I’ve been talking to quite a few people as part of the dayjob. And I knew I was talking to quite a few communities, but even I was surprised when our communications officer asked just how many, and we counted over 100. Which since I’ve only been doing this since January is rather a lot. So first, if you’re part of a community that I talk to, please bear with me if I seem a little distracted. And second, part of the job is to create stronger links between these communities and the UN, so I thought I’d write about who I was talking to and why, to give other UN peeps some possibly-needed leads.
This is going to take a while, so I’ve split it into three posts: international communities, local New York communities and UN projects and communities. Later on, there are academics, companies and conferences, but for now the focus is on groups.
So. Starting with the New York communities (and this is a post that would be appropriate for each PulseLab).
I found these communities through personal contacts (it helped to have shared an apartment with a major community member – thank you John, and thanks to the crisismappers for introducing us), and by searching meetup.com. Garys Guide was also useful, as was searching eventbrite and the New Work City and General Assembly events and classes pages. But after a while, most useful leads come from people I meet.

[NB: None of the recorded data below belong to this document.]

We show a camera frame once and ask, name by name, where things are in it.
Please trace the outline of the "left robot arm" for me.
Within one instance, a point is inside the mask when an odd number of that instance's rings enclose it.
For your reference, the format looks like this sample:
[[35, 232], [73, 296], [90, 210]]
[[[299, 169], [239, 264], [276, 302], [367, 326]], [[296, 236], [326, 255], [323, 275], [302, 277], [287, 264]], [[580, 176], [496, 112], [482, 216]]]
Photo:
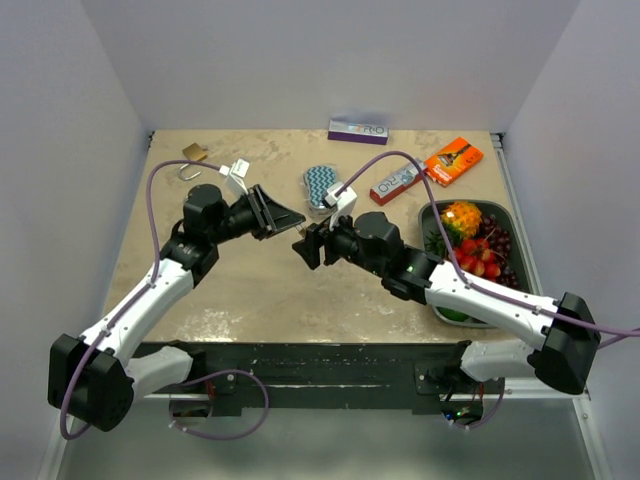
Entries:
[[227, 203], [211, 184], [192, 188], [183, 217], [145, 277], [108, 314], [77, 337], [51, 346], [48, 403], [103, 432], [114, 429], [132, 404], [169, 386], [200, 390], [206, 359], [174, 341], [141, 358], [134, 353], [150, 330], [194, 290], [219, 259], [220, 244], [245, 234], [269, 239], [302, 225], [303, 214], [273, 200], [259, 185]]

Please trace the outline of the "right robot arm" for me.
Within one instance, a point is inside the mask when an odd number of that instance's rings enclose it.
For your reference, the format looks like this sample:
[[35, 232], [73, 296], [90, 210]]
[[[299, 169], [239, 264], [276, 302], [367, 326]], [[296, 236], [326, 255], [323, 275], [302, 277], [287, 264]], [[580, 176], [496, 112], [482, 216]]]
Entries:
[[496, 345], [465, 346], [445, 369], [456, 392], [509, 376], [535, 377], [569, 395], [586, 387], [601, 336], [575, 294], [537, 296], [458, 272], [452, 262], [406, 244], [382, 212], [312, 224], [292, 248], [312, 270], [344, 260], [377, 276], [401, 300], [455, 310], [512, 334]]

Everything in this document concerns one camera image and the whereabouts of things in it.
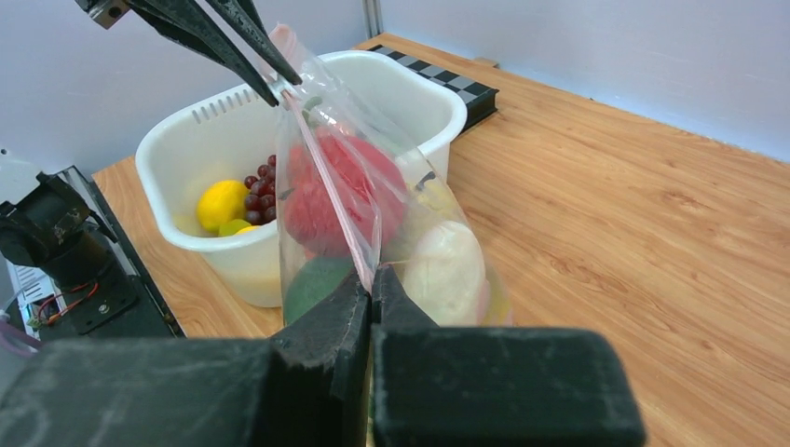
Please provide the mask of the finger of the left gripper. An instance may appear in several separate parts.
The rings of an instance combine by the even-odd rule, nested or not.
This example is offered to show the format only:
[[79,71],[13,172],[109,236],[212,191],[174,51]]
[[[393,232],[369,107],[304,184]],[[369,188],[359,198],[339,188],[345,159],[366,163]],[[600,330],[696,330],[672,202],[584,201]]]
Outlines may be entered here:
[[220,26],[193,0],[77,0],[78,6],[103,28],[111,28],[133,11],[160,35],[235,73],[270,106],[279,100],[257,69]]
[[302,84],[301,76],[270,40],[253,0],[207,0],[207,3],[275,73],[294,86]]

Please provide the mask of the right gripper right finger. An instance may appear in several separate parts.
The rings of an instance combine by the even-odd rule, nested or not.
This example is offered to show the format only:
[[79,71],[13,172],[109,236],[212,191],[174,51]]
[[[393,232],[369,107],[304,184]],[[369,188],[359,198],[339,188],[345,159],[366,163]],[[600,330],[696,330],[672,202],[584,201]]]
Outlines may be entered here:
[[379,446],[643,446],[615,349],[597,332],[441,327],[378,269],[372,411]]

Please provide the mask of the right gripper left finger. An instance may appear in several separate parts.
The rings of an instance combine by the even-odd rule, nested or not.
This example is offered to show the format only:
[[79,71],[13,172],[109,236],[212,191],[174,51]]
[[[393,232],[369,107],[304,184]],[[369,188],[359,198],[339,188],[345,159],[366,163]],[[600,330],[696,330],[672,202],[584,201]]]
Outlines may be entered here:
[[363,446],[372,304],[357,275],[268,340],[263,446]]

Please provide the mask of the green lime toy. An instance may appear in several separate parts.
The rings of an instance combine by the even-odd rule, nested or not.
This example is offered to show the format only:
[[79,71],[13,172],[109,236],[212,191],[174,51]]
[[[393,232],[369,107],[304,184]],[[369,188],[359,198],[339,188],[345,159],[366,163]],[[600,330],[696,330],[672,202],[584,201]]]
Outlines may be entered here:
[[330,295],[353,269],[349,258],[315,257],[307,261],[286,289],[282,306],[284,324],[292,324]]

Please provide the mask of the white eggplant toy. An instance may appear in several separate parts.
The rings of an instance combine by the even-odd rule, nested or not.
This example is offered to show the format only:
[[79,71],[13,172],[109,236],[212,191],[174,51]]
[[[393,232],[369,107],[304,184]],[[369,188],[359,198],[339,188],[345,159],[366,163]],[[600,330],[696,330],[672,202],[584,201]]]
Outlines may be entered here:
[[463,223],[431,227],[417,241],[400,280],[412,301],[441,326],[477,325],[483,319],[484,256]]

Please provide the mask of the yellow pear toy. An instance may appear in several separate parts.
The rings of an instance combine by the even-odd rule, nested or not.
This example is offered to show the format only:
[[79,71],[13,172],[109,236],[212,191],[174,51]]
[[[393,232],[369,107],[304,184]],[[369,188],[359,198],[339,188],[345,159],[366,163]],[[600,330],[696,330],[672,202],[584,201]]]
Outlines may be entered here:
[[416,200],[428,210],[447,220],[458,220],[459,206],[455,195],[441,178],[423,179],[415,185]]

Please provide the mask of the clear zip top bag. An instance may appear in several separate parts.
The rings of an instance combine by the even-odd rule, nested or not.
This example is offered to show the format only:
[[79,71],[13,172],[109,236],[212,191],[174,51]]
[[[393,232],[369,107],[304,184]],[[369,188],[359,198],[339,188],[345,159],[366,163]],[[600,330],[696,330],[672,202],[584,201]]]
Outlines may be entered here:
[[318,56],[284,24],[270,37],[302,79],[279,96],[285,323],[348,279],[372,291],[390,273],[441,326],[511,325],[503,284],[446,181],[464,102],[378,51]]

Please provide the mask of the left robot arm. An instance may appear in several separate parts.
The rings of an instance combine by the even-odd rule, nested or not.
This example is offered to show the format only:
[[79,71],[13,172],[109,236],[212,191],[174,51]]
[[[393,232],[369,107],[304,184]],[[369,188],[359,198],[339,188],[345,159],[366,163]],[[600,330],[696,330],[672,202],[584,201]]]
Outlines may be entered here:
[[[80,1],[78,6],[104,29],[133,11],[160,35],[230,70],[274,109],[285,100],[280,86],[302,79],[269,38],[252,1],[211,1],[210,7],[277,74],[265,77],[248,61],[196,1]],[[134,276],[141,261],[125,233],[110,226],[59,174],[46,174],[12,156],[2,156],[1,254],[14,265],[38,268],[58,292],[23,314],[45,340],[89,335],[174,336],[183,332],[147,273]]]

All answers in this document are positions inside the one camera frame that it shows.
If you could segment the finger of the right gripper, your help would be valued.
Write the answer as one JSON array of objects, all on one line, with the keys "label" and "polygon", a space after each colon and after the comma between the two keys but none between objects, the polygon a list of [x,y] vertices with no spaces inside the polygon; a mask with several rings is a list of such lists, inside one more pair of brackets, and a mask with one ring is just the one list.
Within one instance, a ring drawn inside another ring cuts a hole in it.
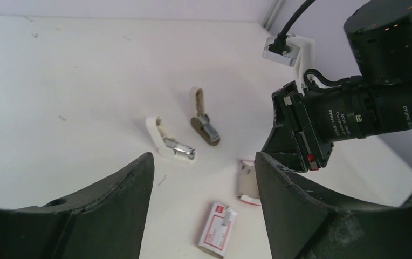
[{"label": "finger of the right gripper", "polygon": [[288,125],[278,125],[272,128],[262,152],[290,170],[299,173],[307,172],[307,164],[301,156],[294,131]]}]

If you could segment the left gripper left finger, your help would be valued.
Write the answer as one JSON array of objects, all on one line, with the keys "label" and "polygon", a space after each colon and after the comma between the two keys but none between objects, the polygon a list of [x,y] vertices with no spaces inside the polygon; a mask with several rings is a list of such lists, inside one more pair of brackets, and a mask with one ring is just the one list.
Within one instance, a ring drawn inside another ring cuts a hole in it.
[{"label": "left gripper left finger", "polygon": [[0,258],[138,258],[153,182],[145,153],[44,206],[0,209]]}]

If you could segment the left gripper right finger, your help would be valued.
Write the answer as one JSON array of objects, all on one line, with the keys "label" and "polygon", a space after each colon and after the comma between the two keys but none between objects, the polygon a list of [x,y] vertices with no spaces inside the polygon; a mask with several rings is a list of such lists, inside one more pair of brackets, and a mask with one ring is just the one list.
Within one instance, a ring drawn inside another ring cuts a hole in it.
[{"label": "left gripper right finger", "polygon": [[412,258],[412,195],[399,207],[362,201],[255,160],[273,258]]}]

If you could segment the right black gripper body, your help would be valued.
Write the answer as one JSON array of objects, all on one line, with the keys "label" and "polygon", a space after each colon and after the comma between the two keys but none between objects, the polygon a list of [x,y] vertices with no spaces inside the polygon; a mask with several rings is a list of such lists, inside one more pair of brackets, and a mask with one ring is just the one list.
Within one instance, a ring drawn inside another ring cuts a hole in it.
[{"label": "right black gripper body", "polygon": [[308,113],[306,99],[297,91],[295,82],[273,92],[272,103],[273,127],[288,125],[292,128],[301,156],[307,164],[307,172],[325,168],[334,144],[321,140],[314,127],[314,116]]}]

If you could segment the cardboard staple box tray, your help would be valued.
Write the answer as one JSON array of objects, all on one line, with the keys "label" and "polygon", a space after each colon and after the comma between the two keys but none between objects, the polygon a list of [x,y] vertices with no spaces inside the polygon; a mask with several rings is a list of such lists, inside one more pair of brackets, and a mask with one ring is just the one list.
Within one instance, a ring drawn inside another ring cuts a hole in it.
[{"label": "cardboard staple box tray", "polygon": [[255,163],[252,160],[241,160],[238,173],[238,198],[247,204],[261,206],[257,185]]}]

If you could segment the red white staple box sleeve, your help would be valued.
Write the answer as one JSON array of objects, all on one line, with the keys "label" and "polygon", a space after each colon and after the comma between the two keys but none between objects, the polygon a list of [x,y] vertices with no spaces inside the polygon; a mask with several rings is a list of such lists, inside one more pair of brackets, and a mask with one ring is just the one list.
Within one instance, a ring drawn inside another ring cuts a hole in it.
[{"label": "red white staple box sleeve", "polygon": [[237,215],[232,207],[213,203],[197,247],[214,258],[225,258]]}]

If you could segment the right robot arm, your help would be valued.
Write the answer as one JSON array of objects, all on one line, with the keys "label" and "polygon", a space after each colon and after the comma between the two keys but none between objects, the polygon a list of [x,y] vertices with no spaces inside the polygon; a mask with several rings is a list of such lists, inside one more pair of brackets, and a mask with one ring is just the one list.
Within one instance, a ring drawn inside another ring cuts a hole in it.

Community events happen, usually in the evenings, at tech company buildings all over the city, but there are two co-working spaces that are very active at hosting community events and well worth a mention: New Work City and General Assembly. I’ve been a member of both of these – for a once-weekly desk space at New Work City, and for community notices and some excellent tech training classes at GA.
For algorithms, I go to:
- Hacks/Hackers New York – hackers and journalists together: a very active group, always with interesting ideas
- NYC Predictive Analytics – applied machine learning and big data
- NYC data nerds. Not so much a group, as an informal data drinking club, brought together by Drew Conway and Hilary Mason. We’ve also heard about a Sunday-morning data nerds’ brunch club by the New York Times building, but we haven’t managed to track them down yet.
- Data Without Borders – not so much a meetup as a movement that runs hackathons and projects, but a good one worth watching.
For programming, I go to:
- NY Hacker – the local coders group. Holds monthly townhalls and weekly drop-ins
- NY Tech – the big meetup for NYC technologists, hosts huge meetings that I haven’t managed to get to yet.
- NY Ruby, nyc.rb and NYC on Rails – the Ruby programming language. I also like Ruby Nuby, a group that meets to train people in Ruby.
- NY Python and Django-NYC – the Python programming language
- NY R – the R statistical programming language (useful for big data)
- HPC & GPU Supercomputing Group NY – these guys can run up some awesome computing resources very very quickly
- NY Hadoop user group – one of the more widely-used big data frameworks
- NY Scala – a newish framework that I’m tracking as potentially useful to us in the future
For development (as in human development) technology and Open Data:
- NY Tech4Good
- OpenNY – our local Open Data group, and a strong part of the New York open data initiatives.
- Volunteer Coders – doing some great work on social projects.
- CrisisCampNYC – runs a monthly social that gets the local crisismappers away from their keyboards for a while.
For hardware:
- NYC Resistor – local tinkerers group
And for sanity, I go to the NY CTO Club.
I will have missed some groups off that list, some of them because they’re not quite up and running yet. It’s not that I don’t love you, it’s just that I’m tracking a lot of groups here – so please please tell me about anyone active that I’ve forgotten.